“你们俩是大学二年级的时候认识的……”宋一鸣说着,就像那轻扬的歌曲重新飘动了起来,夏蕙突然感觉回到了那个炎热的午后。
虽然已经秋日但是窗外蝉鸣不绝于耳,夏蕙抱着国画课要用的宣纸、墨和各种大小号的毛笔走进了教室,此时前排已经有人了,夏蕙在倒数第二排把东西放下,窗外阳光倾洒进来,让淡黄色的桌子好像散发着阳光的气味。
同学们依次从老师那里拿回了要临摹的画,老师开始从第一排给每个同学指导,到了夏蕙那里,老师指着她上回画的那一部分点了点头,说:“不错,再描的细一些。”夏蕙认真的点了点头。
在第一个45分钟过去的时候,夏蕙已经把当天的画画完了,她看着前面的同学还在认真的画着,又看了看后面的同学,她后面那一排只有一个人坐在那里,桌子上摆好了画笔,他却手里拿着本书认真的看着,表情看着冷漠而有距离感。阳光穿过窗外树木的缝隙,摇碎了点点撒在他的脸上,他冷漠安静的表情看上去少了些距离感,倒有了些软软的感觉。

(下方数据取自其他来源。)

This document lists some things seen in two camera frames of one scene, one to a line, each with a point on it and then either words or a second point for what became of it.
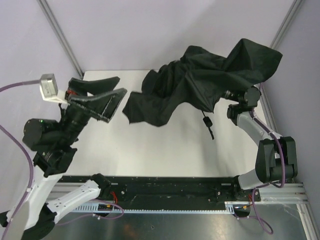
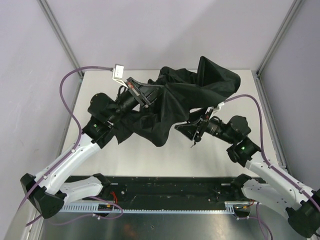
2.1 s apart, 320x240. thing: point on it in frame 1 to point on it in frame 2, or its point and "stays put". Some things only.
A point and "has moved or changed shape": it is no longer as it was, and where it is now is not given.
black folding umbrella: x=192 y=83 has moved or changed shape
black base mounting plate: x=136 y=190 stays put
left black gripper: x=75 y=100 to x=138 y=92
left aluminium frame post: x=46 y=10 stays put
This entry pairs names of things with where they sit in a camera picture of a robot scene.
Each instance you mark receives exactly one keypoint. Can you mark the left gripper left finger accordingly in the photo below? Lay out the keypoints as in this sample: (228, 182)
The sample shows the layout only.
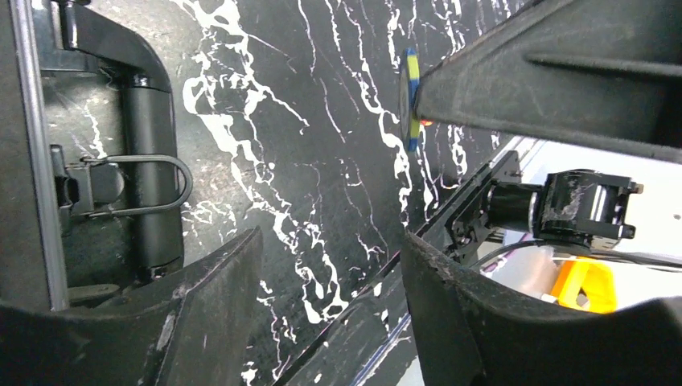
(189, 328)

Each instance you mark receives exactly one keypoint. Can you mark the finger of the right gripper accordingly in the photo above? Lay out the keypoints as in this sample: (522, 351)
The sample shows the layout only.
(599, 74)

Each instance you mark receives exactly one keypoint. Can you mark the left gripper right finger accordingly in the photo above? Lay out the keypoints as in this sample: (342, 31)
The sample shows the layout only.
(470, 330)

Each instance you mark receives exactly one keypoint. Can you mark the black poker chip case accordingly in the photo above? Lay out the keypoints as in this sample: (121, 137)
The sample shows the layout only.
(40, 193)

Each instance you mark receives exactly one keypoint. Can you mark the blue green chip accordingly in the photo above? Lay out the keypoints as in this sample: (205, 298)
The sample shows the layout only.
(409, 82)

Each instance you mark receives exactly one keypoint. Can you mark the yellow plastic part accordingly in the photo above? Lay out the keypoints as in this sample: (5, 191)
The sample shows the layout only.
(586, 284)

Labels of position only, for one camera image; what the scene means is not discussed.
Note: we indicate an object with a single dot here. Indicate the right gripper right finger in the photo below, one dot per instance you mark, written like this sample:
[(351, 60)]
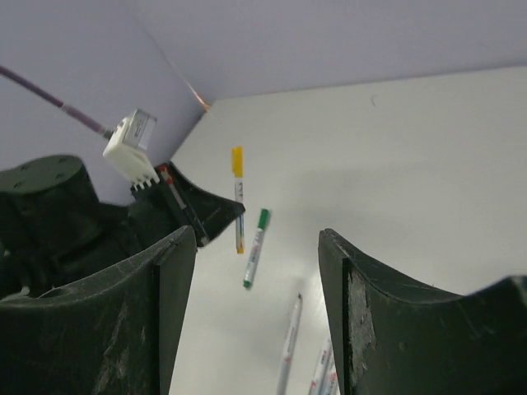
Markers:
[(393, 334)]

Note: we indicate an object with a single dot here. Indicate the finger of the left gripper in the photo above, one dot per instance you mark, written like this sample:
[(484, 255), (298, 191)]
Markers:
[(208, 213)]

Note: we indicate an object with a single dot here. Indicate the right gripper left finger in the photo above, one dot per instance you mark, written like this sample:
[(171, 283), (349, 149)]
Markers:
[(114, 332)]

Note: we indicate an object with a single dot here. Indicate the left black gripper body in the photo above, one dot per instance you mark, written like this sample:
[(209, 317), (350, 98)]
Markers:
[(162, 207)]

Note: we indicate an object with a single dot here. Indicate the yellow pen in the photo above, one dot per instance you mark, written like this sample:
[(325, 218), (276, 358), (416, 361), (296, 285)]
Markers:
[(240, 236)]

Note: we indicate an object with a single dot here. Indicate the green pen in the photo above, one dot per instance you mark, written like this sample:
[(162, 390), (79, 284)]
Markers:
[(253, 259)]

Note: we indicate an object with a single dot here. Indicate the green pen cap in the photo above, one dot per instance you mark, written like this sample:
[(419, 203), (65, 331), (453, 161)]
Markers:
[(264, 218)]

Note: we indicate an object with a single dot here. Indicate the yellow pen cap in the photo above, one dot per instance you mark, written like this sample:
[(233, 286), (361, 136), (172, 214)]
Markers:
[(237, 162)]

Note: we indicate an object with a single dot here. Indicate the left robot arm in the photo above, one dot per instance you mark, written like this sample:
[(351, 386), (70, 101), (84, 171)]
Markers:
[(55, 230)]

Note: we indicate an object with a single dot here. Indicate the blue tipped pen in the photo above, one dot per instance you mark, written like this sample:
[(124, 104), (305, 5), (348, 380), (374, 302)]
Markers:
[(330, 382)]

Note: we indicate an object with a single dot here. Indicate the purple tipped pen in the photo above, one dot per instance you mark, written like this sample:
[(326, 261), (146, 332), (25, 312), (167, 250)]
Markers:
[(321, 366)]

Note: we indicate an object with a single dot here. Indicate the red tipped pen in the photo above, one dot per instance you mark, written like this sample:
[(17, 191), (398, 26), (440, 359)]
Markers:
[(289, 346)]

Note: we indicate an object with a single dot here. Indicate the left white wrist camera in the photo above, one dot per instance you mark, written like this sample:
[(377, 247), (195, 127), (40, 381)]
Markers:
[(126, 150)]

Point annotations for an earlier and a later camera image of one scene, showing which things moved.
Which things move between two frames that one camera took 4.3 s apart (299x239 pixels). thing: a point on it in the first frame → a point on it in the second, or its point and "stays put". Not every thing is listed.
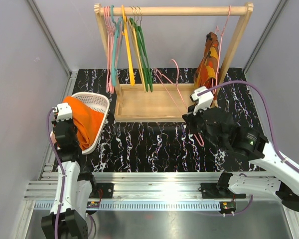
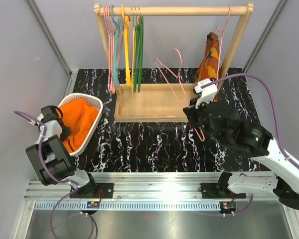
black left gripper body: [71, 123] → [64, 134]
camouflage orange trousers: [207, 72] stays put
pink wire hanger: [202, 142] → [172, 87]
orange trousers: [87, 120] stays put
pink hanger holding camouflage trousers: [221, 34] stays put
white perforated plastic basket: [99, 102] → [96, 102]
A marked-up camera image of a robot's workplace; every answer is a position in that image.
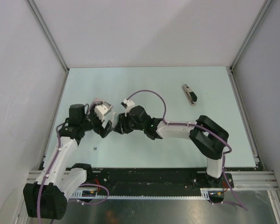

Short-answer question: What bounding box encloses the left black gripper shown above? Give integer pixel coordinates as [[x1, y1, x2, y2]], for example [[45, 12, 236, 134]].
[[80, 104, 113, 137]]

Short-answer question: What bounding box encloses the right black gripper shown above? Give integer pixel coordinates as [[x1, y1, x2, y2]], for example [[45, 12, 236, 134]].
[[114, 112, 145, 135]]

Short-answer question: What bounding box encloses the beige black stapler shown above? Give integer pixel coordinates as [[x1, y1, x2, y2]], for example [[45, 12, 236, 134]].
[[182, 84, 197, 106]]

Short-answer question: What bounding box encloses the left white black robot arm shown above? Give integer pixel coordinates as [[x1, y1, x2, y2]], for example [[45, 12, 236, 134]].
[[23, 99, 112, 221]]

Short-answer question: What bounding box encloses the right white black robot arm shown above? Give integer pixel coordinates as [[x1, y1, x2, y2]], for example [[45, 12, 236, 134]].
[[114, 106, 229, 187]]

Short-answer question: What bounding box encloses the red white staple box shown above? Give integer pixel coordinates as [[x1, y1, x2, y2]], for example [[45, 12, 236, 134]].
[[91, 98, 113, 109]]

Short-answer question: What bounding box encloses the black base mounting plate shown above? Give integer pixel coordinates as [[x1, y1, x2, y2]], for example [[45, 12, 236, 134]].
[[74, 164, 234, 197]]

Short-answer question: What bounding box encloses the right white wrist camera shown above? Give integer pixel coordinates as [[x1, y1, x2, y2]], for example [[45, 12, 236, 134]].
[[121, 99, 135, 114]]

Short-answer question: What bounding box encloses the white slotted cable duct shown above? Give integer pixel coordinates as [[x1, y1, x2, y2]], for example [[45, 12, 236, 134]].
[[70, 189, 210, 201]]

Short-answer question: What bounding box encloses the left aluminium frame post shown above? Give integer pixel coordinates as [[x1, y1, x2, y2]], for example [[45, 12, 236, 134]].
[[25, 0, 70, 75]]

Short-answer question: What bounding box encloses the aluminium frame post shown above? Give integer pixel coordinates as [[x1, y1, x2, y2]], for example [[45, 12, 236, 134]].
[[25, 0, 70, 75], [229, 0, 275, 75]]

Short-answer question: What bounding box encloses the right aluminium frame post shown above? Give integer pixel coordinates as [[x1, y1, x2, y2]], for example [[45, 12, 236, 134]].
[[229, 0, 275, 75]]

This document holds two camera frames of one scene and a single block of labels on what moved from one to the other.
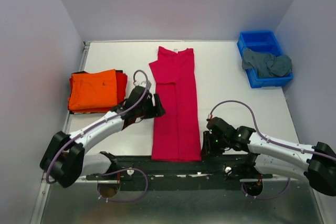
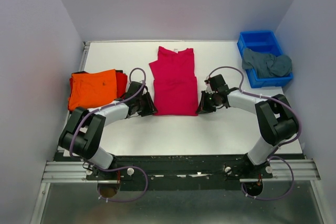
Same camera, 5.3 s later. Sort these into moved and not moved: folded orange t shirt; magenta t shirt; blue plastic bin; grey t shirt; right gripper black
Moved: right gripper black; magenta t shirt
Not moved: blue plastic bin; grey t shirt; folded orange t shirt
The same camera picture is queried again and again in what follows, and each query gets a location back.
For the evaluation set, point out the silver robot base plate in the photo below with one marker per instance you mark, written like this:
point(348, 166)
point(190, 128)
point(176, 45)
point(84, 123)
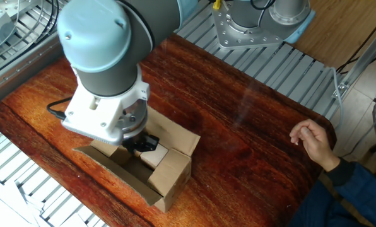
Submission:
point(238, 36)

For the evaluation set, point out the aluminium frame post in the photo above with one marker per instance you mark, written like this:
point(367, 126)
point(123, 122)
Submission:
point(364, 56)

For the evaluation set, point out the grey metal side rail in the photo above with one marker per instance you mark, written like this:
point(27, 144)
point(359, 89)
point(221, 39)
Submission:
point(11, 79)

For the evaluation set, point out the brown labelled cardboard box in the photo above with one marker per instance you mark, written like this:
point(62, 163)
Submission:
point(169, 179)

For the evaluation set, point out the pale wooden block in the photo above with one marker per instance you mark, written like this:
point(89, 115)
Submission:
point(155, 157)

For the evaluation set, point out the white paper sheet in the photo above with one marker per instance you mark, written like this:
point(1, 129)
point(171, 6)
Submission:
point(2, 211)

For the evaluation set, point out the forearm in blue sleeve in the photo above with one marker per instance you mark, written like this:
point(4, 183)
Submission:
point(364, 186)

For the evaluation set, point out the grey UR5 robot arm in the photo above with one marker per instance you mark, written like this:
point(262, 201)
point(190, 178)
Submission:
point(93, 41)

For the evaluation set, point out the glossy red-brown wooden board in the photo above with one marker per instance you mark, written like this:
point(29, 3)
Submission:
point(222, 142)

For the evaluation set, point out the yellow tag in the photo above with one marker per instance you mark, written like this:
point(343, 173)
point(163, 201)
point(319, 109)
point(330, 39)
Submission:
point(217, 4)

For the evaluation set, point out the person's bare hand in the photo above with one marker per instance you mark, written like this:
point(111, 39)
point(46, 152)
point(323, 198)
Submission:
point(314, 142)

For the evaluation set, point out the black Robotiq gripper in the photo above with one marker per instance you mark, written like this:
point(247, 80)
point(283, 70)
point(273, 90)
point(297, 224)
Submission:
point(132, 143)

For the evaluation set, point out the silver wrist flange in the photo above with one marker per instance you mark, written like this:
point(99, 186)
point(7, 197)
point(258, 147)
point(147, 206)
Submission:
point(134, 121)

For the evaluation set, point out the blue clothed person's body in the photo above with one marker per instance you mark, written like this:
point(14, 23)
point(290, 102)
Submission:
point(317, 211)

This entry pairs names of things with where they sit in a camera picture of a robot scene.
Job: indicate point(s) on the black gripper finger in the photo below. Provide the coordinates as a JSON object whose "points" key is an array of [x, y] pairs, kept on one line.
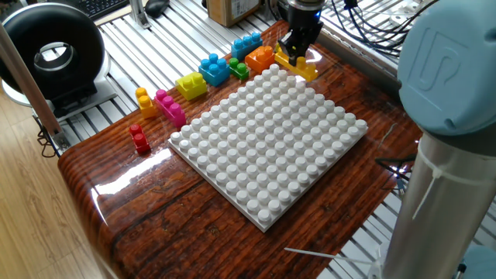
{"points": [[301, 52], [287, 46]]}

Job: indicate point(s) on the white studded baseplate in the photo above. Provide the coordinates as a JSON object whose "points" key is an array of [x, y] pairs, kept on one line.
{"points": [[267, 155]]}

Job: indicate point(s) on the labelled cardboard box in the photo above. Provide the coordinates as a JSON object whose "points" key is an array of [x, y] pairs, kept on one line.
{"points": [[228, 11]]}

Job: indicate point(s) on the black computer mouse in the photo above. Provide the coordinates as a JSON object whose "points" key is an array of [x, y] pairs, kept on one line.
{"points": [[156, 7]]}

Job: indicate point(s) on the black keyboard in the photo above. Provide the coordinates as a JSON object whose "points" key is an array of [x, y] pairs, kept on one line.
{"points": [[101, 7]]}

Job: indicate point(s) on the green two-stud block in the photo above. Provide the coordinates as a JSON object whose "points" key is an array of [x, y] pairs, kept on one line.
{"points": [[239, 70]]}

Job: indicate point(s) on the lime yellow two-stud block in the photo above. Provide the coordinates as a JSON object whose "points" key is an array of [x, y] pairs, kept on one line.
{"points": [[190, 87]]}

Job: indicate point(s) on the light blue long block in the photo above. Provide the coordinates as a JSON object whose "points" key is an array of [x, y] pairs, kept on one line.
{"points": [[246, 46]]}

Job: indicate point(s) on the slanted wooden beam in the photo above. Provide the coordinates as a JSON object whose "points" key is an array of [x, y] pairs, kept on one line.
{"points": [[35, 97]]}

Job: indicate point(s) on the red two-stud block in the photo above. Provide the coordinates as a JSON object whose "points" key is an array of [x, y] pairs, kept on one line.
{"points": [[140, 141]]}

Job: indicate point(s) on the orange block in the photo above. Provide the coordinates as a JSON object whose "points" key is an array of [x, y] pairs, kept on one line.
{"points": [[259, 61]]}

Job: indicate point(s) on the blue four-stud square block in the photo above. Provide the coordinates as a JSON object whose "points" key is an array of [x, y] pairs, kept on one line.
{"points": [[214, 71]]}

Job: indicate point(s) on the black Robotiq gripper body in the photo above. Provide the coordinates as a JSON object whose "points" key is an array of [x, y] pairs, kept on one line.
{"points": [[305, 23]]}

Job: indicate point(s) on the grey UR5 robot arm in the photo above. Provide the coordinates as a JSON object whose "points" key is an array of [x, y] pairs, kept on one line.
{"points": [[445, 77]]}

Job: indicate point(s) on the glossy wood-grain board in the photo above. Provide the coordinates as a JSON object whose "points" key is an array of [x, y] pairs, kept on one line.
{"points": [[162, 217]]}

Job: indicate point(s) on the magenta three-stud block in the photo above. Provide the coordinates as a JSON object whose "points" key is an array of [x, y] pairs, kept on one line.
{"points": [[170, 110]]}

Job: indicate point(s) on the long yellow four-stud block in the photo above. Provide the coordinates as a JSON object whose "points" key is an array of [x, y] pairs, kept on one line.
{"points": [[308, 69]]}

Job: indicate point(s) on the aluminium post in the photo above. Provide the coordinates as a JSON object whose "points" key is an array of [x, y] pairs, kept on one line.
{"points": [[138, 15]]}

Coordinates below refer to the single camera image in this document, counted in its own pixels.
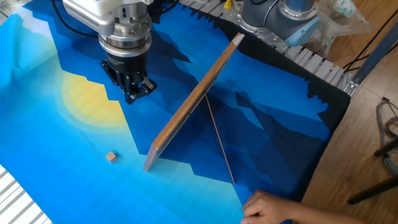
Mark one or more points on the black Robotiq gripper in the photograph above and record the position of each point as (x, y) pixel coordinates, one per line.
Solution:
(127, 63)

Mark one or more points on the small wooden cube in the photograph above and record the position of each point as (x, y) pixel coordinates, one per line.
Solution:
(111, 157)

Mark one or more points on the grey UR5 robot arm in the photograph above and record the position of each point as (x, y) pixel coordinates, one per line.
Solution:
(270, 15)

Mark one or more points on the person's right forearm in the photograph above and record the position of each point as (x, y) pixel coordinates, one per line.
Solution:
(320, 216)

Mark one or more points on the person's right hand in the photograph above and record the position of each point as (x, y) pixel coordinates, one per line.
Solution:
(267, 208)

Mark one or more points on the blue landscape print cloth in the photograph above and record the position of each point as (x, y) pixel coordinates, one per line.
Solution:
(77, 186)

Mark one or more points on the yellow small item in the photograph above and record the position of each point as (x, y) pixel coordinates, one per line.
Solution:
(227, 4)

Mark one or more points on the clear plastic bag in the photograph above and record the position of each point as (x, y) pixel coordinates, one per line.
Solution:
(342, 21)

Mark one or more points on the dark furniture leg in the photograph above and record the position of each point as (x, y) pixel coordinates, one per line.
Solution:
(387, 147)
(373, 190)

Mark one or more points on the wooden picture frame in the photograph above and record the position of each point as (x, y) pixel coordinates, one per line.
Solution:
(186, 109)

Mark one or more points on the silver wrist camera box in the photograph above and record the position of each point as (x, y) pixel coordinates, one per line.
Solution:
(90, 23)

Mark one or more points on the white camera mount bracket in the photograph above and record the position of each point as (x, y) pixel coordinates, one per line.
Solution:
(99, 6)

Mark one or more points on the aluminium frame post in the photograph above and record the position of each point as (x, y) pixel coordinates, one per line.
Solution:
(376, 53)

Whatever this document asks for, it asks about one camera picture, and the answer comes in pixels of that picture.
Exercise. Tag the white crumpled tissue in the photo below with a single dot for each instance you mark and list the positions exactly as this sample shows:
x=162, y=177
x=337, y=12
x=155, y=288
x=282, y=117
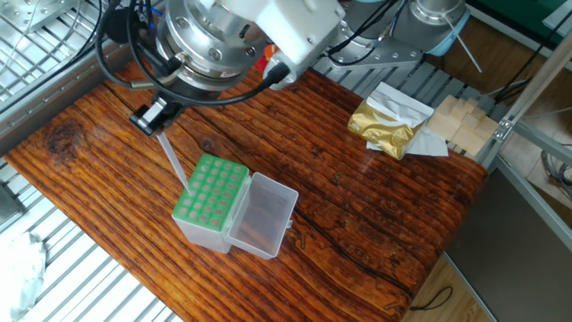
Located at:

夏蕙悄悄地走了过去,那人完全没有注意到,夏蕙看着他都没有打开的笔套,轻声的问了句:“你不画吗?”那个男生没有说话,连头都没有从书本上抬起来一下,夏蕙抿了一下嘴唇,又说了句:“我帮你画吧。我看你有书要看,我就当助人为乐了,你也不用谢谢我。”男生还是看着自己的书,没有理她。
夏蕙吐了一下她粉嫩的舌头,说:“那我就给你帮这个忙。”说完,她就拿起了自己的笔准备要画。
那幅图是荷花图,夏蕙看着图,问道:“今天你要画哪里?”没有人回答。夏蕙点着头,说:“那我就画这些荷花茎了,这个简单点,我想着我能画好,就是时间有点紧,画不好你不要怪我。”夏蕙似乎适应了这种有问无答的对话,也不再等着有人回答了,她自言自语了一句:“好吧,那我开画了。”说完拿起笔开始描摹那十几二十几根的花茎。
马上第二节课就要下课了,夏蕙还没有画完,她像是对着那个男生说,又像是自言自语,说:“我下面还有课,剩下的我下回帮你画。”
下课铃响了,夏蕙抱起了自己的一堆东西,又朝着坐在后排那个男生说了一句:“那我先走了,再见。”没有得到任何回答,夏蕙点了一下头出了教室,赶往了下节课。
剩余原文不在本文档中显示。